[WORK INSTRUCTIONS] In your copy, each line below is repeated exactly and no image appears.

[INFORMATION SUPPLIED]
* * * * * * *

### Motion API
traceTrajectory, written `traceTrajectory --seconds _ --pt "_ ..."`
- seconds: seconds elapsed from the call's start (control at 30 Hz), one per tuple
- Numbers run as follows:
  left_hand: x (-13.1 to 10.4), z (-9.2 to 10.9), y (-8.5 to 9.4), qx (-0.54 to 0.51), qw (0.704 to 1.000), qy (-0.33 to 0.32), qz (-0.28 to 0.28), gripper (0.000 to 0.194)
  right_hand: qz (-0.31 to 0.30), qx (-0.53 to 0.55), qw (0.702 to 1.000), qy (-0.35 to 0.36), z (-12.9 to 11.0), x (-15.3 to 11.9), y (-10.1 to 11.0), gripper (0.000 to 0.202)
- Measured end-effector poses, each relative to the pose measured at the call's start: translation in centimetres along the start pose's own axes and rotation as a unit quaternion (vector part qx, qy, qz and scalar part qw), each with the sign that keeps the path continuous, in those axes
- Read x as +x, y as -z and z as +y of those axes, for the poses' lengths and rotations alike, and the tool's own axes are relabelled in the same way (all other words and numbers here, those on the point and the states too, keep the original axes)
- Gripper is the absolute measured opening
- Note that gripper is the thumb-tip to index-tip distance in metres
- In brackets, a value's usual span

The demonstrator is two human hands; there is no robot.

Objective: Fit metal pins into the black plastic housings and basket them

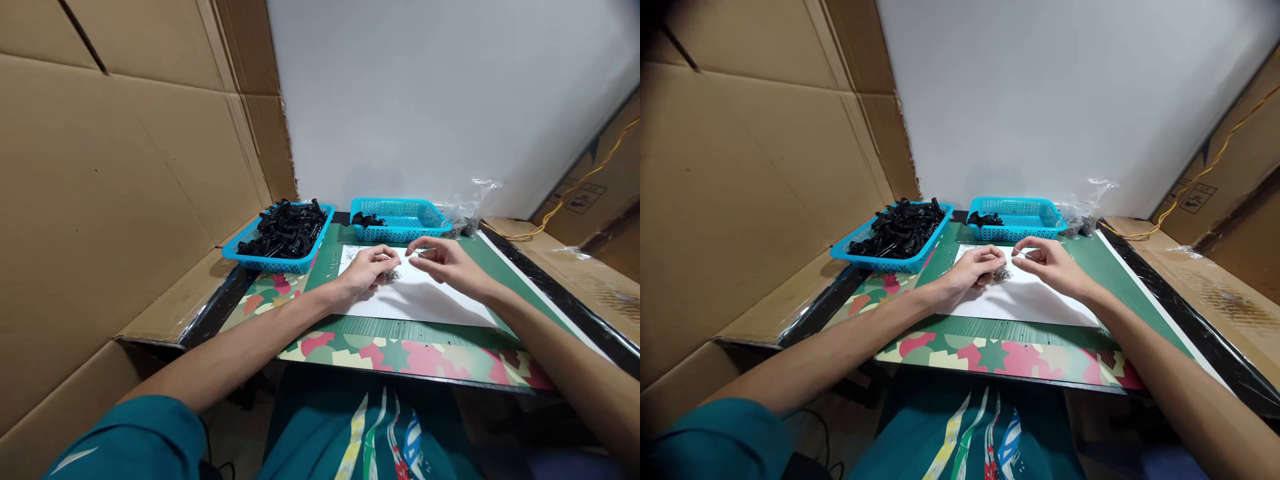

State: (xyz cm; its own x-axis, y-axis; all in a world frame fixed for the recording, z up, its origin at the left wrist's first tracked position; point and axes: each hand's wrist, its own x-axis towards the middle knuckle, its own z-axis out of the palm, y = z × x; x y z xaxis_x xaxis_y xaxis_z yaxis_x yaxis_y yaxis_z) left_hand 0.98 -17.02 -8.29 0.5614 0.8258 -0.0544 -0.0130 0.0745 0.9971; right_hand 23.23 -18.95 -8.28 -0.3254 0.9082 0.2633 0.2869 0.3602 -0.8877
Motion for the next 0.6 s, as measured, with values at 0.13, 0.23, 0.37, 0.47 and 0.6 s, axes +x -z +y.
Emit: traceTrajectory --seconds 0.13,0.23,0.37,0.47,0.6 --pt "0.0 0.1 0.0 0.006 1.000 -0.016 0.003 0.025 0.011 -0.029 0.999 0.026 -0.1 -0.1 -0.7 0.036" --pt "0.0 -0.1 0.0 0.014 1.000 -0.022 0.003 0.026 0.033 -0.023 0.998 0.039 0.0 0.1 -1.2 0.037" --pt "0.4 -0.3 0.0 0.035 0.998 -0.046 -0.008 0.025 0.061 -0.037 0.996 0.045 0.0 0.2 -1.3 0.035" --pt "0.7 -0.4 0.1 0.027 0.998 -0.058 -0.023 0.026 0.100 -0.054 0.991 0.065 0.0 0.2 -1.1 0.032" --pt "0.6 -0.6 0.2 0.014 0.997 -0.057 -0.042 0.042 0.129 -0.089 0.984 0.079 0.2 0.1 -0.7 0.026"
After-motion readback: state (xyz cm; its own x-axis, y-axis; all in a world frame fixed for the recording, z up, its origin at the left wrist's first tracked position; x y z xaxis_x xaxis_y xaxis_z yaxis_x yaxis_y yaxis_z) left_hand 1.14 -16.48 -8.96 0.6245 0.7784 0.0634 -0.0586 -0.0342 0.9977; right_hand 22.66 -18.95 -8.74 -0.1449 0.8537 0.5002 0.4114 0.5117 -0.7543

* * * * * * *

[SOLUTION TO THIS TASK]
### Motion API
traceTrajectory, written `traceTrajectory --seconds _ --pt "_ ..."`
- seconds: seconds elapsed from the call's start (control at 30 Hz), one per tuple
- Numbers run as follows:
  left_hand: x (-13.1 to 10.4), z (-9.2 to 10.9), y (-8.5 to 9.4), qx (-0.54 to 0.51), qw (0.704 to 1.000), qy (-0.33 to 0.32), qz (-0.28 to 0.28), gripper (0.000 to 0.194)
  right_hand: qz (-0.31 to 0.30), qx (-0.53 to 0.55), qw (0.702 to 1.000), qy (-0.35 to 0.36), z (-12.9 to 11.0), x (-15.3 to 11.9), y (-10.1 to 11.0), gripper (0.000 to 0.202)
- Measured end-effector poses, each relative to the pose measured at the call's start: translation in centimetres along the start pose's own axes and rotation as a unit quaternion (vector part qx, qy, qz and scalar part qw), each with the sign that keeps the path continuous, in those axes
- Read x as +x, y as -z and z as +y of those axes, for the poses' lengths and rotations alike, and the tool's own axes are relabelled in the same way (all other words and numbers here, those on the point and the states too, keep the original axes)
- Gripper is the absolute measured opening
- Note that gripper is the thumb-tip to index-tip distance in metres
- In brackets, a value's usual span

The demonstrator is two human hands; there is no robot.

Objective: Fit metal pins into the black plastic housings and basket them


State: (xyz cm; its own x-axis, y-axis; all in a world frame fixed for the recording, z up, its origin at the left wrist's first tracked position; point and axes: each hand's wrist, its own x-axis towards the middle knuckle, its own z-axis out of the palm, y = z × x; x y z xaxis_x xaxis_y xaxis_z yaxis_x yaxis_y yaxis_z) left_hand 0.98 -17.02 -8.29 0.5614 0.8258 -0.0544 -0.0130 0.0745 0.9971; right_hand 23.23 -18.95 -8.28 -0.3254 0.9082 0.2633 0.2869 0.3602 -0.8877
Motion for the next 0.6 s, as measured, with values at 0.13, 0.23, 0.37, 0.47 and 0.6 s, axes +x -z +y.
Emit: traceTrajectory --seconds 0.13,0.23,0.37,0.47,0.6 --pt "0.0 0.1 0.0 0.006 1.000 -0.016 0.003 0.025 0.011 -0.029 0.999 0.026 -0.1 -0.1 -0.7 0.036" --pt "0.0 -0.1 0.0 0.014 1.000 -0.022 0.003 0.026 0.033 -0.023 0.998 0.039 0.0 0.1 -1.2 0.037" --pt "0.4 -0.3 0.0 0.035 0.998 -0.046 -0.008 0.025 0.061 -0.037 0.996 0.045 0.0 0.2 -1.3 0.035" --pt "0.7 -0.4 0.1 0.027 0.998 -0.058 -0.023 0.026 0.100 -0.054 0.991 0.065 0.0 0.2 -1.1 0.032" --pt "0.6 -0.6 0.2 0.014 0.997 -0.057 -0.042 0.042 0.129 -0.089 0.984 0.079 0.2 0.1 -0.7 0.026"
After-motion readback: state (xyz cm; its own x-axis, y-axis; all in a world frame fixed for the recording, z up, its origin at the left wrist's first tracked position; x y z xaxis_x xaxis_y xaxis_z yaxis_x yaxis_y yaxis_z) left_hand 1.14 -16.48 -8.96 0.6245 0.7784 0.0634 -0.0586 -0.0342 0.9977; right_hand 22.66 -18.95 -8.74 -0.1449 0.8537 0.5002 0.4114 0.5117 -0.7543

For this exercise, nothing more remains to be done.